When I think of myself as a child, I remember a happy girl who danced and sang in front of the mirror. Life was beautiful and I felt that everything was a great opportunity to be able to unfold my full potential
Time passed and certain interactions with my family, at my school, and with some friends, turned off the light on many of the activities that I was excited about. At home, for example, they always recognized my academic aptitude and good behavior, but they also stressed to me that sports were not my thing. In the neighborhood where we lived, the popular girls played hockey and tennis, but I got so nervous in the few classes I took in both disciplines that even the coaches got tired of me and discouraged me from continuing.
Little by little I began to believe the story that I did not have any type of physical coordination. I began to withdraw every time my friends got together to play sports and I dedicated myself to my studies. The conclusion I drew is that I was never going to be a popular girl and that I had to seek acceptance from others by being good and diligent.
The effects of limiting beliefs
What I figured out were limiting beliefs. These beliefs are all the ideas about ourselves that we form and that instead of expanding, they shrink us and condition us when we try to develop freely.
It is not usually easy to discover our limiting beliefs , what is most common to detect is the symptom or discomfort. A first step is to start observing the behaviors that keep us stuck or passive in our comfort zone.
Think about the times when, instead of taking action on an important matter, you did nothing for fear of rejection or ridicule. On the surface, that behavior may have been justified as shyness or introversion. Behind this behavior, there is surely a limiting belief that prompted you not to act, even when it was something you needed. Limiting beliefs feel so real that we don’t even question them.
Unfortunately, We identify with them so much that they begin to define us
This is how we go through life, convinced that we do not have what it takes to do this or that, and we become conditioned to do what is most familiar, comfortable, or safe for us.
self sabotage
The painful thing about limiting beliefs is not only that they prevent us from growing, but that they often we compensate them with actions that limit us even more
I have a client who shared with me how difficult it was for her to pass exams when she was little. Over the years she improved, and today she feels relatively satisfied academically. However, she has a challenge that we are working on. When she meets with her colleagues she feels that others always have something more intelligent to contribute to the debate. In the presence of her peers, she doubts herself, so she either becomes paralyzed or is helpful to others and unable to take care of her own energy.
Another of my clients is an excellent professional, but he feels that he does not know how to present himself to sell his services. What is his defense mechanism? He works until he’s tired, he has perfectionist tendencies that overwhelm him, and he becomes quite obsessed with everything he has to do. So much excess in his professional work prevents him from developing the resources he needs to meet his needs and make himself known.
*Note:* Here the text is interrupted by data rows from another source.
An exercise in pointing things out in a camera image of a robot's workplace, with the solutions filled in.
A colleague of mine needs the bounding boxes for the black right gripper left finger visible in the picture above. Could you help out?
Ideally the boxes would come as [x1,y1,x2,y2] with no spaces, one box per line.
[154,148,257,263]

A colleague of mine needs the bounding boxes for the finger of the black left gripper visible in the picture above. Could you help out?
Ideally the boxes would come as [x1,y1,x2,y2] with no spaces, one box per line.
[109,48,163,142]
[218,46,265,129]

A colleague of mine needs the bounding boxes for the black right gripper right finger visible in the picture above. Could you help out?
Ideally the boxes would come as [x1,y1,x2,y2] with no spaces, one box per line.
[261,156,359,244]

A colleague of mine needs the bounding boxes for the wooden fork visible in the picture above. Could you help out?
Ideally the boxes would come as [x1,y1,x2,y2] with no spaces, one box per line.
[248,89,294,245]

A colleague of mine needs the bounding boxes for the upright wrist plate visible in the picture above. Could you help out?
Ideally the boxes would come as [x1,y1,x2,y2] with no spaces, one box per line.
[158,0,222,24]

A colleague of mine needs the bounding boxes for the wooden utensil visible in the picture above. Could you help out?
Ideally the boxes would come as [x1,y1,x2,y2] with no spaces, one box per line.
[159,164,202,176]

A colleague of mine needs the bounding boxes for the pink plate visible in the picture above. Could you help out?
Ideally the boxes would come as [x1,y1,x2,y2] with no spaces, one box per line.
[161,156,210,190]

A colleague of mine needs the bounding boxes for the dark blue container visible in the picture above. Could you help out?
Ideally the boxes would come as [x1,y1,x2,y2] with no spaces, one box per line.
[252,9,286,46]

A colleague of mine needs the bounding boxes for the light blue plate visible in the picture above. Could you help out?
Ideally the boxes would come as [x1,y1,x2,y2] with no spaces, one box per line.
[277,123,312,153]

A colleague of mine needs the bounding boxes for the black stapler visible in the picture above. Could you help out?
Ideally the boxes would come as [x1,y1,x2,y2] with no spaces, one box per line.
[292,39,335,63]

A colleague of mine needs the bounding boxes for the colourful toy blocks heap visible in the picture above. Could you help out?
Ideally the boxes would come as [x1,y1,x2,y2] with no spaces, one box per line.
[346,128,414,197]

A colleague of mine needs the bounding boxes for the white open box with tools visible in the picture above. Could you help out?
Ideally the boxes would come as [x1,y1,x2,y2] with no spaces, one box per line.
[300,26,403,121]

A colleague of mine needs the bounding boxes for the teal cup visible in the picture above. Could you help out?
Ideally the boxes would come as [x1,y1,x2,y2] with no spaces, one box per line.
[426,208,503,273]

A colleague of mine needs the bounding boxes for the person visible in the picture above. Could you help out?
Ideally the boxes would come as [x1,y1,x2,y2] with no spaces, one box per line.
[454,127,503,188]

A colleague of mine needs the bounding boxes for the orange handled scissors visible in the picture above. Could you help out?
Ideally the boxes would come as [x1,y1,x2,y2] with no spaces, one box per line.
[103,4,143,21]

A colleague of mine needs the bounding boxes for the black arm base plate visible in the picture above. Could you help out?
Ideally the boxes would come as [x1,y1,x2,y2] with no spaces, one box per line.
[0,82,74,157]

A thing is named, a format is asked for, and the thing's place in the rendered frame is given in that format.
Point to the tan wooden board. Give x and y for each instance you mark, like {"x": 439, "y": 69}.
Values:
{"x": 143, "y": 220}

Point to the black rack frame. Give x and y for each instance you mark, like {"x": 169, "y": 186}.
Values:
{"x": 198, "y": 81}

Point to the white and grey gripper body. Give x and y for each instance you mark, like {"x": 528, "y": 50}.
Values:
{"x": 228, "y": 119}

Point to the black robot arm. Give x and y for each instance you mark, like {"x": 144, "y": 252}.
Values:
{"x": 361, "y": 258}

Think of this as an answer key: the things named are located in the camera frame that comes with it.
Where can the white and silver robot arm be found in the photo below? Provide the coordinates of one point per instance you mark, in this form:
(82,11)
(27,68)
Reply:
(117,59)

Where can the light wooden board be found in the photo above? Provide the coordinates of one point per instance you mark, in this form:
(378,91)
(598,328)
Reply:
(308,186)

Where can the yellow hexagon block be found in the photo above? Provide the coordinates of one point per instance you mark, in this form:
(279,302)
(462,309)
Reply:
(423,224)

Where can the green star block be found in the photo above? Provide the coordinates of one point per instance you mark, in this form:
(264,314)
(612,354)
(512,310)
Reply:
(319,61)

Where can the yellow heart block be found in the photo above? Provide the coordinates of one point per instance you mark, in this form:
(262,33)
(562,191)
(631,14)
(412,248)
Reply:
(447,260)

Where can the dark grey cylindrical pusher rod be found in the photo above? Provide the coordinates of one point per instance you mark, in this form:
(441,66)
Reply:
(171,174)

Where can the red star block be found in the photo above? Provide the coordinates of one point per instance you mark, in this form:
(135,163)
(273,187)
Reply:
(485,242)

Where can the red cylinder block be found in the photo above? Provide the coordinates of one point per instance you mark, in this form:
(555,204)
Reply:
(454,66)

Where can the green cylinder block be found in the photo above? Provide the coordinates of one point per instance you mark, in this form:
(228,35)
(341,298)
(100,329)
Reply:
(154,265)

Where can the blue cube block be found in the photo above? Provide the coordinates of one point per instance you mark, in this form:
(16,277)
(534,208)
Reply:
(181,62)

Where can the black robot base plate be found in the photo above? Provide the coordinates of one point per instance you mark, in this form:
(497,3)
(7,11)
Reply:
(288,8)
How to detect our limiting beliefs? Where are you from?
Pay attention to the stories you tell yourself and how you tell yourself These types of beliefs are often formulated in the negative, as in, “I’m not good at mathematics” and therefore are easier to discover. However, there are others that have a negative connotation but are formulated in the affirmative, such as, “I am socially awkward.”
What I can highlight most from my experience is that most beliefs are rooted in two primordial fears :
Examples of limiting beliefs:
These could be classified into three large groups:
Deficiencies that we believe we have Examples:
- “I’m not handsome/intelligent/popular/nice enough.”
- “I’m too old/young to…”
- “I don’t have the soul of a leader”
- “I don’t have the drive/strength/confidence.”
- “The train of love has already passed for me”
Fear of what people will say or how others will react Examples:
- “I have to be nice to be loved.”
- “If I set limits, they won’t love me”
- “Authority is not questioned”
Lack of possibilities or problems in the world and in the culture where we operate Examples:
- “It is impossible for someone like me to succeed in this world”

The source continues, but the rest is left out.